== Work to complete ==
Please copy each line of the data that includes the string "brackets".

==========

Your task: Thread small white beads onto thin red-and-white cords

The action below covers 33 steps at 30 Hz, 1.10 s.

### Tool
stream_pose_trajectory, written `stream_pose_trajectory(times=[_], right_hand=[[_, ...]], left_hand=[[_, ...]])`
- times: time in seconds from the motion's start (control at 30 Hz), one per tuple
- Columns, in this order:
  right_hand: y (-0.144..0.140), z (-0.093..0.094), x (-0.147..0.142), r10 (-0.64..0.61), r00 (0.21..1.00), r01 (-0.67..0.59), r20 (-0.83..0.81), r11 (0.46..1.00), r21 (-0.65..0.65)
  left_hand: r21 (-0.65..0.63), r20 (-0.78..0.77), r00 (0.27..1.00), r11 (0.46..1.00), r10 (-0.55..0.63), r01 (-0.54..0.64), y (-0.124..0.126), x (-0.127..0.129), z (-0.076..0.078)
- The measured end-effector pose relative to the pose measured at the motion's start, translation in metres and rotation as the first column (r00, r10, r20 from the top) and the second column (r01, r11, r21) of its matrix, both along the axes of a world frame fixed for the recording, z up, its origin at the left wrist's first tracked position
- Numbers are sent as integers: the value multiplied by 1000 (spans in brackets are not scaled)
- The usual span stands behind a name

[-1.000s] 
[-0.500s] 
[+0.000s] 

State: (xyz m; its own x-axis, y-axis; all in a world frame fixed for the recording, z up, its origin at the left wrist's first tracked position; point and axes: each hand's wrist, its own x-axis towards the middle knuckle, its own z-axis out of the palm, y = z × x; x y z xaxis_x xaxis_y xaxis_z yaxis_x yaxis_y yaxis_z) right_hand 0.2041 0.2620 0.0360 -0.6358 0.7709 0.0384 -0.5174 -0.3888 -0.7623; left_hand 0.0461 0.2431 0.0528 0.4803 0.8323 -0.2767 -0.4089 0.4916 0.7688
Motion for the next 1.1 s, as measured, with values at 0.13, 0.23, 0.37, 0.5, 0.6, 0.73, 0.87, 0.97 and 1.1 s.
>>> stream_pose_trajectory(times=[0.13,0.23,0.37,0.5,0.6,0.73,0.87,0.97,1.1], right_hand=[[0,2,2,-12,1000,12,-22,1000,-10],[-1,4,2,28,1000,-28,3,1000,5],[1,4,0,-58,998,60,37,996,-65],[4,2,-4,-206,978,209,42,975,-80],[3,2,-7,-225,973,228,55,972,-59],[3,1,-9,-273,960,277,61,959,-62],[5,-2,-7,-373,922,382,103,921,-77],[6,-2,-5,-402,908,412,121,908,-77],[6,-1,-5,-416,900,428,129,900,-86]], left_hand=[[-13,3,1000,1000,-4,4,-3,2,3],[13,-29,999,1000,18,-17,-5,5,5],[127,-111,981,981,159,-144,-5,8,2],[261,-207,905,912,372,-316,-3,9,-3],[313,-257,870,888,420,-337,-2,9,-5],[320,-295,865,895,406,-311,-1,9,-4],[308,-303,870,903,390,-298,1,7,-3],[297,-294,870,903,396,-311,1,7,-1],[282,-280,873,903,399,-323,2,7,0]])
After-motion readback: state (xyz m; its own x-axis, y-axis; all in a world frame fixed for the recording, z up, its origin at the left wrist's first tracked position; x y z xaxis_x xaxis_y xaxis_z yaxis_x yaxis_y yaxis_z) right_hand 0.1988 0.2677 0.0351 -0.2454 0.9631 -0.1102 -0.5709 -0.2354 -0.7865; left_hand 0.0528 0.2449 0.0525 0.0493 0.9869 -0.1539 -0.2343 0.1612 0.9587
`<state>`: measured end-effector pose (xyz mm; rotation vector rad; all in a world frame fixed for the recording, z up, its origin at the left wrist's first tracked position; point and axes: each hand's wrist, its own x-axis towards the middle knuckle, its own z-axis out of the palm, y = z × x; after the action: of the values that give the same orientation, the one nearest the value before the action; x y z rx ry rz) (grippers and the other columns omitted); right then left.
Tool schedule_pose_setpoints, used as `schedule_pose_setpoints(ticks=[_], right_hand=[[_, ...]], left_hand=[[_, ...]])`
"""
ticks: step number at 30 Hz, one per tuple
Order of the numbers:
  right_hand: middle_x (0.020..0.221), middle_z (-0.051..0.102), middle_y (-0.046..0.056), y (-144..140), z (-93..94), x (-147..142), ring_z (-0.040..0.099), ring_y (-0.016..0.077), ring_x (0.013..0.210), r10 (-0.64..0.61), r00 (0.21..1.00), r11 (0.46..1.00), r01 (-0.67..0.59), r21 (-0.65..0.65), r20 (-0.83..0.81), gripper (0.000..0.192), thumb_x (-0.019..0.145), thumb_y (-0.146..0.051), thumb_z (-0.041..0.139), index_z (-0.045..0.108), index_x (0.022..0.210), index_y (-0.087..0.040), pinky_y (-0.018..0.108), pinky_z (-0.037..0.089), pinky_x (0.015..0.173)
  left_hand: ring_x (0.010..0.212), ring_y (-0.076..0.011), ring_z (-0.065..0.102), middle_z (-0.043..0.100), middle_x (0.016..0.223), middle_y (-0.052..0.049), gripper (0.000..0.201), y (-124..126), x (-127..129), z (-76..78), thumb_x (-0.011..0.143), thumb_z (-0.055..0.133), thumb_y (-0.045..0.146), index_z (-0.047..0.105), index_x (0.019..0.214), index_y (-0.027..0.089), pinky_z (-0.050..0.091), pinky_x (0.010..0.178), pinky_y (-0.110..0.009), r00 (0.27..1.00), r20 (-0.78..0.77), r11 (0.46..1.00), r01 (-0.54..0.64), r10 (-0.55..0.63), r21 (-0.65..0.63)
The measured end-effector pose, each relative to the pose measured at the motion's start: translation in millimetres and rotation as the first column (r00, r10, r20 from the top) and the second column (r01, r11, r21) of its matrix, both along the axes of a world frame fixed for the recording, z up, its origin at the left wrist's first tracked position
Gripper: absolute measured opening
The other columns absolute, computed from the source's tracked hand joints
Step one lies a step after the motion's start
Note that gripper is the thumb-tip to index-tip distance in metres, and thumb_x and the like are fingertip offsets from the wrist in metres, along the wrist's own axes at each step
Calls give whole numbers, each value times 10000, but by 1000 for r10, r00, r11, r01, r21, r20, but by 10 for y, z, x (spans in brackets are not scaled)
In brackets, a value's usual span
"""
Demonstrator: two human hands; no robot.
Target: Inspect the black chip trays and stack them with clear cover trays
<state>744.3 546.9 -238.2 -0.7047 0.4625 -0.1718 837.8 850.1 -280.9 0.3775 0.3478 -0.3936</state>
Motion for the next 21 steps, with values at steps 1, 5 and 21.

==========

== Solution ==
- Numbers are sent as integers: the value multiplied by 1000 (spans in brackets are not scaled)
Calls give whole numbers, each value times 10000, but by 1000 for r10, r00, r11, r01, r21, r20, but by 10 for y, z, x (spans in brackets are not scaled)
In brackets, a value's usual span

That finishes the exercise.